Il estime, pour sa part, que la solution réside dans l’intégration de l’économie informelle, qui représente selon lui « entre 6.000 et 10.000 milliards de dinars ». Au lieu d’imprimer des billets, Tebboune a opté pour l’idée d’emprunter de l’argent aux Algériens, relançant à l’occasion l’appel aux tenants de l’économie informelle pour injecter leur argent dans le circuit bancaire et intégrer la sphère économique formelle.

« Ils sont prêts à intégrer l’économie, donnons-leur des garanties », a-t-il avancé avant d’ajouter « nous ne connaissons pas bien notre économie car ce qui est bancable représente 50% de l’économie », a-t-il signalé en faisant référence au poids de l’économie parallèle dans le pays.

Tebboune dit « non » à l’endettement extérieur

« L’endettement extérieur va nous faire perdre notre souveraineté »; a averti Tebboune, confiant que cette alternative toucherait à la souveraineté du peuple, citant au passage la fameuse expérience douloureuse du début des années 1990; suite au recours à l’aide financière du FMI.

« Il n’y aura pas de recours à l’endettement extérieur. Nous n’irons ni au Fonds monétaire international (FMI) ni à la Banque mondiale (BM) car l’endettement porte atteinte la souveraineté nationale. »; a tranché le président révélant que « des pays frères » ont récemment proposé à l’Algérie leur aide sur le plan économique. « Nous les avons remercié.
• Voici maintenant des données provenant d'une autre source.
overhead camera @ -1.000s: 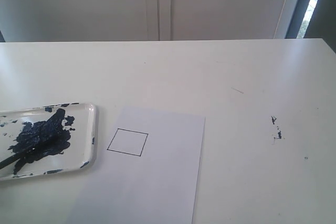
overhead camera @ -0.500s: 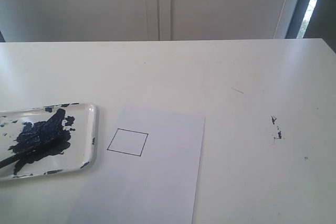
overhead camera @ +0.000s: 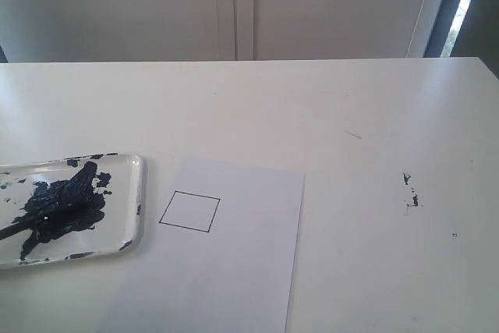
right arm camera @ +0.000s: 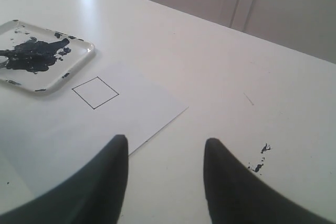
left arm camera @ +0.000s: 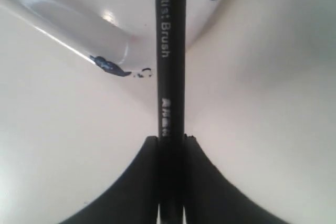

En cas de besoin, nous le leur ferons savoir »; a-t-il fait savoir.

Par ailleurs, Tebboune a précisé que l’une des conséquences nuisibles du recours à l’endettement extérieur; est qu’il ne sera plus possible à l’Algérie de prendre position sur des questions internationales, telles que les causes Palestinienne et Sahraouie. « Lorsqu’on emprunte auprès de banques étrangères, on ne peut parler ni de la Palestine ni du Sahara Occidental. »; a confié le président.

Le recours à la planche à billets du point de vue des experts

De son côté, l’expert en économie et en finances, Smaïl Lalmas, a confirmé que face à cette crise sanitaire, il était impératif d’élaborer un plan destiné à sauver et à relancer l’économie nationale.

L’économiste a récemment déclaré au quotidien El Watan; que les réserves de change ne sont plus en mesure de couvrir les importations et que recourir à une alternative de sauvetage s’appuyant sur la planche à billets « serait un désastre pour l’économie » du pays; a estimé l’expert en rappelant le dérapage antérieur de cette mesure.

Contrairement à El Houari Tigharsi, membre de la Commission des finances et du budget à l’Assemblée Nationale (APN), il a révélé le 28 avril dernier au média Echorouk; que faire appel au financement non conventionnel est « inévitable »; car la crise financière que traverse l’Algérie est une situation mondiale exceptionnelle imposant le recours à toutes les éventualités susceptibles de générer des liquidités. 

Pour sa part, l’ancien gouverneur de la Banque d’Algérie, Badreddine Nouioua a également soutenu que le recours à la planche à billets, ainsi qu’à l’endettement extérieur; serait « inévitablement » imposé par les répercussions économiques dévastatrices de la pandémie du Coronavirus; et de la récente dégringolade des cours de pétrole.